Apolipoprotein E potently inhibits ferroptosis by blocking ferritinophagy

Allelic variation to the APOE gene confers the greatest genetic risk for sporadic Alzheimer's disease (AD). Independent of genotype, low abundance of apolipoprotein E (apoE), is characteristic of AD CSF, and predicts cognitive decline. The mechanisms underlying the genotype and apoE level risks are uncertain. Recent fluid and imaging biomarker studies have revealed an unexpected link between apoE and brain iron, which also forecasts disease progression, possibly through ferroptosis, an iron-dependent regulated cell death pathway.
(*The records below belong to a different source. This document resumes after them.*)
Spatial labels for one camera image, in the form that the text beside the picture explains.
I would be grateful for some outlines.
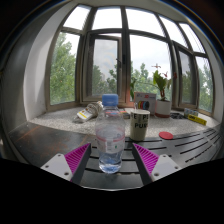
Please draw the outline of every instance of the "white mug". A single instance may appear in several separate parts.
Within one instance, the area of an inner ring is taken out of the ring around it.
[[[134,109],[130,112],[130,138],[135,141],[142,141],[145,139],[150,112],[147,110]]]

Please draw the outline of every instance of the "plastic bottle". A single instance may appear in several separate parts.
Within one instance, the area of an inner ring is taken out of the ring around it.
[[[98,114],[95,132],[99,152],[99,167],[105,173],[119,171],[125,145],[125,121],[117,108],[118,95],[104,94],[103,109]]]

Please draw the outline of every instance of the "blue bottle cap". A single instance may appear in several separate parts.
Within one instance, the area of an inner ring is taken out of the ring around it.
[[[118,95],[117,94],[103,94],[102,104],[103,106],[117,106]]]

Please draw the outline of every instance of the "window pane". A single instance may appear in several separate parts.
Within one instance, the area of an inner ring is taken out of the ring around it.
[[[134,91],[155,93],[160,99],[159,90],[149,84],[153,84],[152,72],[156,68],[152,67],[158,64],[159,73],[167,73],[167,78],[171,77],[170,53],[168,45],[165,42],[130,35],[131,45],[131,78],[137,78]],[[171,99],[171,87],[165,89],[165,94],[168,100]]]
[[[187,44],[186,44],[179,28],[177,27],[177,25],[174,22],[171,22],[170,20],[165,19],[161,16],[160,16],[160,19],[163,21],[164,26],[166,27],[167,32],[169,33],[170,39],[187,47]]]
[[[141,30],[164,36],[161,26],[153,13],[145,10],[126,8],[129,29]]]
[[[50,75],[50,104],[75,100],[75,62],[79,36],[60,33],[53,53]]]
[[[196,61],[200,84],[199,108],[208,112],[212,112],[213,82],[208,59],[196,57]]]
[[[85,5],[77,6],[65,21],[64,26],[82,30],[90,9]]]
[[[193,48],[194,51],[197,52],[202,52],[205,53],[199,39],[197,38],[197,36],[195,35],[194,31],[191,29],[191,27],[187,24],[180,24],[180,26],[182,27],[182,29],[184,30],[184,32],[186,33],[191,46]]]
[[[120,7],[102,7],[97,10],[93,30],[122,28]]]
[[[92,96],[117,93],[117,49],[116,40],[95,40]]]
[[[196,104],[196,97],[193,94],[195,76],[191,69],[191,58],[182,52],[180,53],[181,69],[182,69],[182,103]]]

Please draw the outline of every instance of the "wall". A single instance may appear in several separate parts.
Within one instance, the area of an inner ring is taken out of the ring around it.
[[[52,7],[28,25],[11,51],[1,80],[2,123],[6,132],[10,132],[27,120],[23,83],[30,49],[40,29],[60,7],[60,5]]]
[[[31,47],[24,76],[24,107],[27,120],[46,112],[45,69],[47,56],[54,34],[69,11],[77,5],[67,3],[44,24]]]
Here, we report that apoE is a potent inhibitor of ferroptosis (EC50 approximate to 10 nM; N27 neurons). We demonstrate that apoE signals to activate the PI3K/AKT pathway that then inhibits the autophagic degradation of ferritin (ferritinophagy), thus averting iron-dependent lipid peroxidation. Using postmortem inferior temporal brain cortex tissue from deceased subjects from the Rush Memory and Aging Project (MAP) (N = 608), we found that the association of iron with pathologically confirmed clinical Alzheimer's disease was stronger among those with the adverse APOE-epsilon 4 allele. While protection against ferroptosis did not differ between apoE isoforms in vitro, other features of epsilon 4 carriers, such as low abundance of apoE protein and higher levels of polyunsaturated fatty acids (which fuel ferroptosis) could mediate the epsilon 4 allele's heighted risk of AD. These data support ferroptosis as a putative pathway to explain the major genetic risk associated with late onset AD.

Automated summary

Allelic variation to the APOE gene is the greatest genetic risk for sporadic Alzheimer's disease. Recent studies have found a link between APOE gene and brain iron, potentially through the ferroptosis pathway, to explain disease progression. Researchers discovered that apoE acts as a potent inhibitor of ferroptosis through activation of the PI3K/AKT pathway. Another study revealed that the APOE-epsilon 4 allele is more strongly associated with iron-related Alzheimer's disease, possibly due to lower levels of apoE protein and higher levels of polyunsaturated fatty acids.